I was getting nervous with one peer of the group down so I put the result of the bulkload p directory for that group back in the place of the corrupted p directory, and the leader sent a snapshot to that peer - I think thats ok…
This does not solve the real issue here but maybe helped my cluster become normal. Or, I have messed everything up and do not know it.
edit: ok that was a horrible idea, that server was then missing data after it came back and looked healthy, I think it was missing all txns from bulkload->when it corrupted. Meaning the snapshot only applied after the corruption to current.
@mrjn thanks for a response -
I have a hunch it has to do with massive insert frequency, possibly number of transactions completed in a very short window - it has happened to me twice in the past week and does so directly after a complete system rebuild.
During a rebuild, I have to turn off our ingestion as to create a backlog. When the system is completely rebuilt hours later, the backlog is possibly millions and is inserted very fast - that is my only hint to a cause. I dont know if it will help but I have not rebuilt my system after the last corruption, and I have the corrupted p directory, I could offer you the MANIFEST file or others if it would help any. I plan to rebuild tonight to fix this corruption.
Is there any way to recover a corrupted peer? Only idea I had was to remove the peer by ID and readd him with no state and a different id - but that is really extreme in the case of running in k8s, where the id comes from the statesfulset pod ordinal, and would become unsupportable quick.
Is it possible for you to try this workload out on Dgraph Cloud? That ways we can monitor the backend and see if we encounter this issue. We can probably give you a trial instance for a week to help replicate this issue. CC: @dmai
@iluminae We can set you up with a trial instance if you’d like.
You can call /removeNode following these K8s-specific steps. Alphas can get an auto-assigned Raft ID, so it’s not baked as part of the statefulset ordinal.
oh man @dmai that is exactly what I was looking for. I dont know where I was thinking the ordinal was the raft id… maybe that was a long time ago (or a different db, idk). Having the proceedure is really what I needed here. I will do this instead of rebuilding my whole cluster tonight.

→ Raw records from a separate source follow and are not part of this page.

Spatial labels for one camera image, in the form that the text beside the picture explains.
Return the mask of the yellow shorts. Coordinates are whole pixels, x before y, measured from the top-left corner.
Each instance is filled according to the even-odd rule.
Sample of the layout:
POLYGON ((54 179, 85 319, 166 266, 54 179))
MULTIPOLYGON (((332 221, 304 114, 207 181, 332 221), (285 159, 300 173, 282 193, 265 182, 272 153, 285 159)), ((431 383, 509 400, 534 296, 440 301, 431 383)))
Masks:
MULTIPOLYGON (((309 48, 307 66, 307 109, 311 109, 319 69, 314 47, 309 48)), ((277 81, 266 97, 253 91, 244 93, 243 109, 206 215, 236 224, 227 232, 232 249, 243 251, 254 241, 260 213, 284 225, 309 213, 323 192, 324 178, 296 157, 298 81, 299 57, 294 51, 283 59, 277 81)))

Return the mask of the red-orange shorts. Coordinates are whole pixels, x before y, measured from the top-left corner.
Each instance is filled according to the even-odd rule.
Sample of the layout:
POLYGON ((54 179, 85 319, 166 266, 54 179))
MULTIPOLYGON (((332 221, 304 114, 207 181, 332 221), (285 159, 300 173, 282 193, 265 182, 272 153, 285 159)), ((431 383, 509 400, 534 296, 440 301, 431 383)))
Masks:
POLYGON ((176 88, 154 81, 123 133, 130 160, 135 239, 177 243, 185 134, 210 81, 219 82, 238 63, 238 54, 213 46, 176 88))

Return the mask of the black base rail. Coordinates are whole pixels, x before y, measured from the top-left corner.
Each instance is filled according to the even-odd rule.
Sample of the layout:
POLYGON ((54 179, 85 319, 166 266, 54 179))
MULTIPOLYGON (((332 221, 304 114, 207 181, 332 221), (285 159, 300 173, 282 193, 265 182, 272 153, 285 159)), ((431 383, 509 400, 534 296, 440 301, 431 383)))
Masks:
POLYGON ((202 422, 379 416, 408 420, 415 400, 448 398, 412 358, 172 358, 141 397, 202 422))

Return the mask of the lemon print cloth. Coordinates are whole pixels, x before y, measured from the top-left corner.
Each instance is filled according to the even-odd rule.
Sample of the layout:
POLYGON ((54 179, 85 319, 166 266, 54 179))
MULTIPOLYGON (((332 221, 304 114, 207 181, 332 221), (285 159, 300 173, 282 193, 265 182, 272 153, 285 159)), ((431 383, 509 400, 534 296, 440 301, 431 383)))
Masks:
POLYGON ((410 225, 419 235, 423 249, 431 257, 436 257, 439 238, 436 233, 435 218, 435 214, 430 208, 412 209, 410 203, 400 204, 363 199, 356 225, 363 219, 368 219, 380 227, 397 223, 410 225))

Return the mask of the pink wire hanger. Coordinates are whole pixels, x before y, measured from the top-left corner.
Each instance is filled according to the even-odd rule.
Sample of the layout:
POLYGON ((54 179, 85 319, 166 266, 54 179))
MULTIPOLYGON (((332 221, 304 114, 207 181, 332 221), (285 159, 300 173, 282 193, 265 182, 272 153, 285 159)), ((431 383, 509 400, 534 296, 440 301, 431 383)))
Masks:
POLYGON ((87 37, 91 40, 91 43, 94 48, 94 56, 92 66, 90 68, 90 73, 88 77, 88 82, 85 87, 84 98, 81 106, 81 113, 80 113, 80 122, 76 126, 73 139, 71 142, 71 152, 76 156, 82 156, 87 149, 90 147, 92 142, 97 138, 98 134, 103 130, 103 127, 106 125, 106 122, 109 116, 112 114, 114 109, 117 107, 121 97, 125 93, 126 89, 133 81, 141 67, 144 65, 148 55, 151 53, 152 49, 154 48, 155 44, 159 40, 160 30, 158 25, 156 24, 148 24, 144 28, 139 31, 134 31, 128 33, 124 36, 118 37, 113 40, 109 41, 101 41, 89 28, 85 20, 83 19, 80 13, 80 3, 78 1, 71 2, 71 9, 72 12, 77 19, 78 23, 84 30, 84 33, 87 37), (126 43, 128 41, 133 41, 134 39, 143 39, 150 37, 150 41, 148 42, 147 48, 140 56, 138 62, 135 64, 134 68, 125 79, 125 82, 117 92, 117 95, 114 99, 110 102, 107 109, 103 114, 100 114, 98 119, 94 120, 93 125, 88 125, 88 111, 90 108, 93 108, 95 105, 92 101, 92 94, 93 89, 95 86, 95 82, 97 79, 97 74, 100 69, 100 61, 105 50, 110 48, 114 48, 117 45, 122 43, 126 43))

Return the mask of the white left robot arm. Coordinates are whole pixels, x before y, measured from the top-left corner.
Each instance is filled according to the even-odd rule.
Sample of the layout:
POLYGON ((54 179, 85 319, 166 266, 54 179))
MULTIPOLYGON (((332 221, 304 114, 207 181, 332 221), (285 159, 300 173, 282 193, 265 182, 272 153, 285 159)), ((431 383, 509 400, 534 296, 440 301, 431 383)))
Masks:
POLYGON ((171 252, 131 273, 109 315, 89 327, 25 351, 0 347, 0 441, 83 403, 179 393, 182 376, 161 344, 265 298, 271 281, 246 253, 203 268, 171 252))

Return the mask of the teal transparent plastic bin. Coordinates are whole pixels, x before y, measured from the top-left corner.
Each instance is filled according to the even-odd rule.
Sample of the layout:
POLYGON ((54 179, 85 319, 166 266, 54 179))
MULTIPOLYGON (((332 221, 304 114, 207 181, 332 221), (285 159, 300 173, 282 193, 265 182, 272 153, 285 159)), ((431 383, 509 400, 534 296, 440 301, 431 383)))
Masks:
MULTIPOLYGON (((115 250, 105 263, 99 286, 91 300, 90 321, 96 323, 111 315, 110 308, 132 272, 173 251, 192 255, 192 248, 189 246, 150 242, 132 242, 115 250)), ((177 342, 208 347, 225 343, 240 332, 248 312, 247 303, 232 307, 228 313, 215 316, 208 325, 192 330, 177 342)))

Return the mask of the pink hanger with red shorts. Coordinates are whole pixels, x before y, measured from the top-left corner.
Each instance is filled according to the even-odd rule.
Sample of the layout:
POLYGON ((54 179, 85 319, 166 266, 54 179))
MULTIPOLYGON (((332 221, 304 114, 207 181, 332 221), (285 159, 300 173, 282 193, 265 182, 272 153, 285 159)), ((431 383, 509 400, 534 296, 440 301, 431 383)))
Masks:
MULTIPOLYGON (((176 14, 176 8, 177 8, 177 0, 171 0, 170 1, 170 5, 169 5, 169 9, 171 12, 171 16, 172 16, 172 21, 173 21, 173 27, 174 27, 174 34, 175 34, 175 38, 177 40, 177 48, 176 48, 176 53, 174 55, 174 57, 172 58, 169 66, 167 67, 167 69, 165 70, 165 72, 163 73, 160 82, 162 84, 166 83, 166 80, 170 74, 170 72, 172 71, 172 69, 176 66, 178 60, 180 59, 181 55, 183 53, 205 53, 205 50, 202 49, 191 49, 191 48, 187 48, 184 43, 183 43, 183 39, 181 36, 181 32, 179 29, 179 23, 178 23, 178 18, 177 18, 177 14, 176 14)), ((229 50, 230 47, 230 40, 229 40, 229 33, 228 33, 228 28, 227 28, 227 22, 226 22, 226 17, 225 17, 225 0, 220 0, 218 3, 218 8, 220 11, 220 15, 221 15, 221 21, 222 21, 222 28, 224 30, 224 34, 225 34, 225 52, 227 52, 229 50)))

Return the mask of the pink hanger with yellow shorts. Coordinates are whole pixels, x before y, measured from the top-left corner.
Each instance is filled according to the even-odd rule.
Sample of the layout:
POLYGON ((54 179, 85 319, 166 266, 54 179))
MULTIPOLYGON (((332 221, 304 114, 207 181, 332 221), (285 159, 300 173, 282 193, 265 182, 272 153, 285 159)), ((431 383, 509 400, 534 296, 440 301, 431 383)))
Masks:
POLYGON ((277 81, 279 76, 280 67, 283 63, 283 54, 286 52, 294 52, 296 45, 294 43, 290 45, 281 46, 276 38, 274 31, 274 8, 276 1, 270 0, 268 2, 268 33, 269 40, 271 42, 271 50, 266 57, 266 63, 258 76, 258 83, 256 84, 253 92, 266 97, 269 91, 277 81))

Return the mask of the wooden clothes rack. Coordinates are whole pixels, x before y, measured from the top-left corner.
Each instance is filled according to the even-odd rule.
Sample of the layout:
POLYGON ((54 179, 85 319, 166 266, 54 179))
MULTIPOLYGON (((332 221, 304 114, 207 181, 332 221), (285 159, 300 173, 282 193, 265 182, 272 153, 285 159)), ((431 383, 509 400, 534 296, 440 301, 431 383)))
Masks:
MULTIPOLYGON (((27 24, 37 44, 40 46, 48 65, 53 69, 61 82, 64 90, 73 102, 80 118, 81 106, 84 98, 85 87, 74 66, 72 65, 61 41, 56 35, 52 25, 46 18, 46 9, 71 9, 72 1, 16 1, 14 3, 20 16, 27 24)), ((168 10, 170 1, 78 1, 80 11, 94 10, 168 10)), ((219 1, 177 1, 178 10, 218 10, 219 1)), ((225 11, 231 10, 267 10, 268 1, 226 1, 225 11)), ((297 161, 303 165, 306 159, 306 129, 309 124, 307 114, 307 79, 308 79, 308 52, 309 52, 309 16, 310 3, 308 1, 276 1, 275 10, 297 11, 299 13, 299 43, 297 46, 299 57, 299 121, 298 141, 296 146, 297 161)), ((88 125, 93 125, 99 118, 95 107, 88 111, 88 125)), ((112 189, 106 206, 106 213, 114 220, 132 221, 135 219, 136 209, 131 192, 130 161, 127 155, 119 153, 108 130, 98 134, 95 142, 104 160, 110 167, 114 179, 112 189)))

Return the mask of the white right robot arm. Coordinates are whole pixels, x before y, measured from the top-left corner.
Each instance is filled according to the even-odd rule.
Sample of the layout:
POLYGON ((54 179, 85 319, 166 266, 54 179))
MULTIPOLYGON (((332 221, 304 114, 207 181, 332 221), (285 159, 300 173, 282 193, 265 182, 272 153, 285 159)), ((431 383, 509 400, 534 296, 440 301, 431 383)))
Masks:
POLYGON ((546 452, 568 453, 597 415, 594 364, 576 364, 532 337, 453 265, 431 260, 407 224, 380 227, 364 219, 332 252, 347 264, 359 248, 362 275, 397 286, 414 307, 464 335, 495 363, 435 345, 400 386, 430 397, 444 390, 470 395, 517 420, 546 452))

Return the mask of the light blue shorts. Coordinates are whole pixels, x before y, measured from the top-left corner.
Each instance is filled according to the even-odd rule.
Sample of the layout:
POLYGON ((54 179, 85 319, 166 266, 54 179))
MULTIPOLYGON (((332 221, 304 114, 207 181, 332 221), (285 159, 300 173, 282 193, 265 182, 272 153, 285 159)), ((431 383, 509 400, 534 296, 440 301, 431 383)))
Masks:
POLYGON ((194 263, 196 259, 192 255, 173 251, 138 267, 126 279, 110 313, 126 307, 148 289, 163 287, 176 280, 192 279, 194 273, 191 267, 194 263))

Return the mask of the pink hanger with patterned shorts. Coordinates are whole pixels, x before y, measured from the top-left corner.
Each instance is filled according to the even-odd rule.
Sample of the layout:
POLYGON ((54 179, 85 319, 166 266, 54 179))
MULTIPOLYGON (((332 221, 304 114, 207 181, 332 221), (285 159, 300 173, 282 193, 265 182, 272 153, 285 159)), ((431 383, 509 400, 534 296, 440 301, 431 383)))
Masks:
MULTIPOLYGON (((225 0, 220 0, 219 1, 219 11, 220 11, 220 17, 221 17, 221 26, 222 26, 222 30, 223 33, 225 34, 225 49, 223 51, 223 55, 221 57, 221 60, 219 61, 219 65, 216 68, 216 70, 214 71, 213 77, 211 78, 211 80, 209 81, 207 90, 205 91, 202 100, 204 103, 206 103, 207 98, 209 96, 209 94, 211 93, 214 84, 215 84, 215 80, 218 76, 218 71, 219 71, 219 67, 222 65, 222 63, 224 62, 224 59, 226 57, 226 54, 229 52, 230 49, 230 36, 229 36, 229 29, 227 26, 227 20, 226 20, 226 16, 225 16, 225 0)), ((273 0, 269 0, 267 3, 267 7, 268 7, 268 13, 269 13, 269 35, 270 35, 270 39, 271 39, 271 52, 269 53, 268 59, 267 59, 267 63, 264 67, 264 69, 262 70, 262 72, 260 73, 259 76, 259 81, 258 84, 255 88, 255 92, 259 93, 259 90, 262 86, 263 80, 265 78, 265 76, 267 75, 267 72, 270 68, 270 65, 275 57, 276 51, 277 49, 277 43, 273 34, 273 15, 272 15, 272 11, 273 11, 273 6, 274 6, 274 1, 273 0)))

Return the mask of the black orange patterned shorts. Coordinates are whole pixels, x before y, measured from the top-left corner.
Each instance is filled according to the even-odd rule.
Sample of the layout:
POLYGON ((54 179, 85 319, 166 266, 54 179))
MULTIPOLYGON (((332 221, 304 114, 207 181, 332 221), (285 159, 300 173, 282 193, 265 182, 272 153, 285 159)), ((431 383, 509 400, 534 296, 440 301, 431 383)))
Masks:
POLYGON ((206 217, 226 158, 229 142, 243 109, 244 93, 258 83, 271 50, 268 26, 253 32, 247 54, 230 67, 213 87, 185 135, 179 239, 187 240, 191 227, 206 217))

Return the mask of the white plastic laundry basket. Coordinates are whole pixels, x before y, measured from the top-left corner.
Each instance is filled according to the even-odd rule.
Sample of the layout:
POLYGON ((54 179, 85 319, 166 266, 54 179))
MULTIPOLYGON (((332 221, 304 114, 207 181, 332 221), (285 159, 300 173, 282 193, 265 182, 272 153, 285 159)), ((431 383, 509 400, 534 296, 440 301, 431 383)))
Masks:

@mrjn I would totally be game with forking my prod data to insert to dgraph cloud as well, but I have to figure out if that is kosher since it is my customer’s data. (maybe I can build a value scrambler into the insertion pipeline and have that be ok)
(marked that comment above about the procedure to rebuild a broken node in k8s as that was my immediate concern)
@dmai I would love to help with reproducing on your side, I have to figure out if its ok to ship out that kind of metadata or if I will have to obscure it. I will pm you when I figure that out.
Yea you should instead set up a dedicated instance for @korjavin2 since he has reproduced it more than I have and I am not positive if I can send all of the metadata as is.
Just happend to one of my alphas again, this time on a leader, which seems to have been far worse as it blocked queries until I killed the node and one of the other ones in the group took over as leader.
Since @korjavin2 and @iluminae have repeatedly seen the issue, it might be useful to add more verbose logging in badger compactions to figure out why/when was this particular table was deleted.
Also, if this happens again, please save the logs of Alpha that’s acting weird and collect the output of badger info --dir /path/to/pdir (note: You might need to set the readonly=false in info command if alpha didn’t shut down properly).
So, the cluster ran for a week in the cloud. We didn’t see this particular file does not exist issue. In fact, we just ran dgraph increment on the cluster, and it’s working fine.
We did happen to see a posting list rollup issue, which we had seen elsewhere too. We will debug that this week.